The husband returned home to a joyous welcome, laden with all sorts of food and clothing that the family had all but forgotten existed.

Meanwhile, the slave was brought to the royal palace as a special gift for the king. When the king inquired what particular job he was best at, he replied, "I am a master builder."

The king was overjoyed at his reply, for at that time, the king was involved in planning a magnificent new palace, but an architect had not yet been engaged. The slave was given the job of constructing the new edifice. The royal storehouses of gold and silver were made available to the slave as well as the permission to hire as many workers as necessary to complete the job.

"If you complete the construction to my satisfaction within six months, I will reward you handsomely, as well as giving you your freedom," promised the king.

That very evening, the slave, who was Elijah the Prophet, prayed to G-d that His angels descend and build the palace for the king. His prayer was answered, and that same night the palace stood in all its magnificence and glory.

When the king arose and beheld this miracle, he couldn't believe his eyes. He rushed out to inspect every corner of his new palace, stroll through its wondrous gardens, and marvel at the elegantly furnished suites. Returning to his old residence, the king immediately sent for his slave, but there was no trace of him.

The Jew had prospered through the sale of his "slave," but the thought of what had become of his benefactor haunted him every day. He was filled with guilt for having allowed the kind man to sacrifice himself for him.

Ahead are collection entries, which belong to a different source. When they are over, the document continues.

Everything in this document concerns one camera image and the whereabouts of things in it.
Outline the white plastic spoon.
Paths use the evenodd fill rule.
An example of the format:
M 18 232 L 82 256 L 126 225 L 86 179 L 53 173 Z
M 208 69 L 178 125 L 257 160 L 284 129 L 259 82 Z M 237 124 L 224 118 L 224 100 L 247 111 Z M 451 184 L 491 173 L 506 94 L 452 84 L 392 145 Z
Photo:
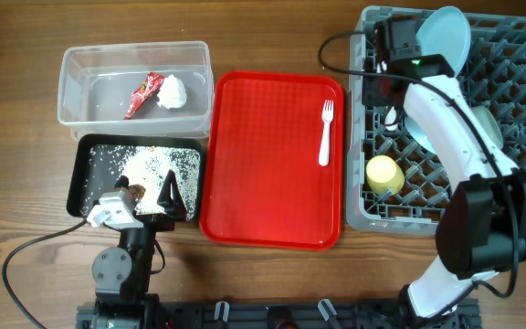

Then, one day, as he walked through the market, he saw the man coming towards him. He rushed up to him and embraced him warmly. "How have you been, my dear friend? I was so worried about you all this time!"

The man smiled, "I told you I wouldn't be a slave for long," and he recounted how he had been given to the king and had built a new palace for him and had become a free man once more.

Then Elijah blessed the man again and reminded him to always be kind to the poor, love his fellow man, and walk humbly before G-d. "If you do this and instruct your children in this way, your wealth will not leave you or your children for many generations." And just as the man was about to thank him, he seemed to melt into the surrounding crowd and disappear.

Warmest wishes for a Shabbat Shalom.